Mit dem Ziel, die Akademisierung und Professionalisierung der Gesundheitsberufe weiterzuentwickeln und damit zur Verbesserung der gesundheitlichen Versorgung der Bevölkerung beizutragen, ist der Neubau der Hochschule für Gesundheit (hsg) auf dem Gesundheitscampus NRW feierlich eröffnet worden.

In der Mitte des Gesundheitscampus ist der Neubau der hsg als Nukleus eingebettet. Auf rund 25.000 Quadratmetern werden im Department für Angewandte Gesundheitswissenschaften die Fächer Physiotherapie, Ergotherapie, Hebammenkunde, Logopädie und Pflege im Grundstudium gelehrt, ebenso wie der Master-Studiengang „Evidence-based Health Care“. Im Department of Community Health bietet die hsg den Bachelor „Gesundheit und Diversity“ und den berufsbegleitenden Studiengang „Gesundheit und Sozialraum“ an. Weitere Bachelor- und Masterstudiengänge sind geplant, so dass die Studierendenzahl noch ausgebaut werden soll.

Der Einladung zur Eröffnungsfeier waren zahlreiche Persönlichkeiten aus Politik und Verwaltung gefolgt. NRW-Ministerpräsidentin Hannelore Kraft betonte in ihrer Eröffnungsrede das hohe Zukunftspotential des Gesundheitscampus NRW. „Wir bauen in Bochum ein Netzwerk auf, das Verbindungen schafft zwischen Arbeit, Lehre, Forschung und Wirtschaftsförderung“, erklärte Kraft.
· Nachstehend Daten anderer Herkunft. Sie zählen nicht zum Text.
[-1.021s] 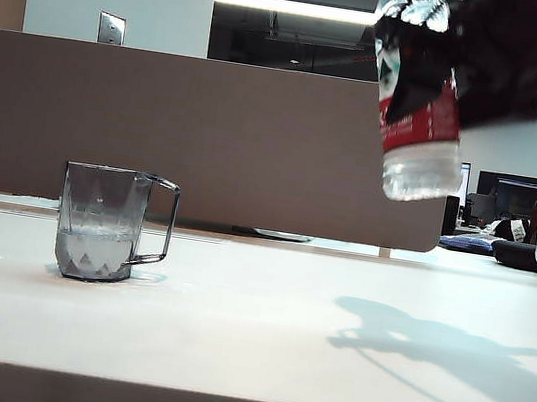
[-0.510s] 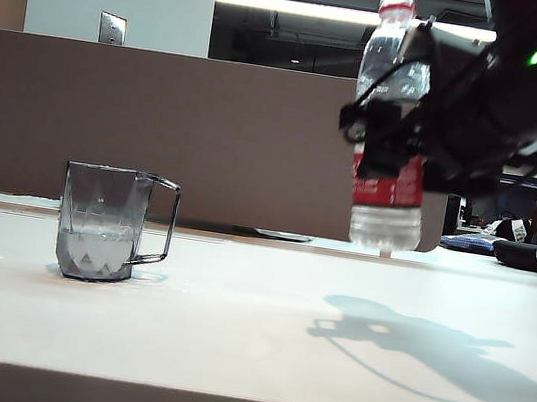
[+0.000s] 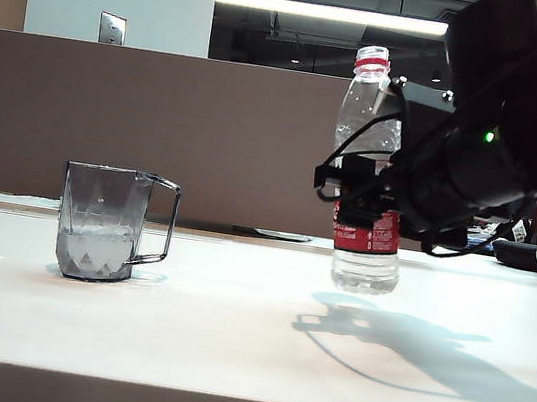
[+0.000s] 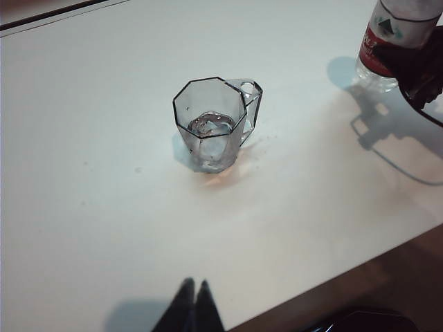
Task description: Pick up the mineral water bottle on the table and pour water into the mug until it's half full.
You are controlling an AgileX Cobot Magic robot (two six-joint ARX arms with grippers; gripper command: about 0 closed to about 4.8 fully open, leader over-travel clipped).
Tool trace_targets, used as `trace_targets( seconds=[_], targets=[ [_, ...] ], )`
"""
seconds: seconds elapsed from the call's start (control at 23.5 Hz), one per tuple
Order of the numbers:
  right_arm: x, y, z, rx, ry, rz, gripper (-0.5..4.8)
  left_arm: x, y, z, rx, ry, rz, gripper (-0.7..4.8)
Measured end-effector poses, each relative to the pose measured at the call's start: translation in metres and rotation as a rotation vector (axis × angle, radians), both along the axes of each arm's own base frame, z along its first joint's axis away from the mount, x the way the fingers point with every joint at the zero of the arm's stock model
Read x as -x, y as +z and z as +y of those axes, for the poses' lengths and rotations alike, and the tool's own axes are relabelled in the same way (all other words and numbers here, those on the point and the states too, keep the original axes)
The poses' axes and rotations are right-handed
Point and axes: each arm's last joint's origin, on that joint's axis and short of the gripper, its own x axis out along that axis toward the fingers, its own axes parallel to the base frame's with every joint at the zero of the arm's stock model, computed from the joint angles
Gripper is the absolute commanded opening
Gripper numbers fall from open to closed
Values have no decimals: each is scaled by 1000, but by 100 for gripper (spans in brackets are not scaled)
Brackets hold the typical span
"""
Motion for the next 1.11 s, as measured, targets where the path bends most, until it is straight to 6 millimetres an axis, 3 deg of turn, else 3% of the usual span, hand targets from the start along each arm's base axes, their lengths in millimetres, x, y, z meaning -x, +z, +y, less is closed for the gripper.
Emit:
trace_targets(
  seconds=[0.47, 0.68, 1.11],
  targets=[
    [-5, -16, 3, -6, -1, -9, 260, 1, -1, 0, -6, 0, 18, -5],
    [-7, -16, 1, -7, -9, -10, 392, 2, -3, 1, -15, 0, 42, -5],
    [-9, -13, 1, -24, -14, -35, 393, 4, -5, 1, -22, 0, 63, -5]
  ],
)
Neben der Ministerpräsidentin verfolgten unter anderem Carina Gödecke, die Präsidentin des Landtags NRW, Karl-Josef Laumann, Staatssekretär im Bundesgesundheitsministerium, IFK-Vorstandsvorsitzende Ute Repschläger und IFK-Vorstandsberater Peter Schmidt sowie Mitglieder des Bundes- und Landtags die Eröffnungszeremonie in Bochum.

Der IFK macht sich seit Jahren für bessere Qualifikationen und eine Akademisierung des Berufsstands der Physiotherapeuten stark und pflegt eine enge Kooperation mit der hsg, beispielsweise im Zusammenhang mit dem IFK- Wissenschaftstag. Daher begrüßen wir die neue direkte Nachbarschaft mit der Hochschule, die die Vernetzung in Zukunft noch verstärken wird.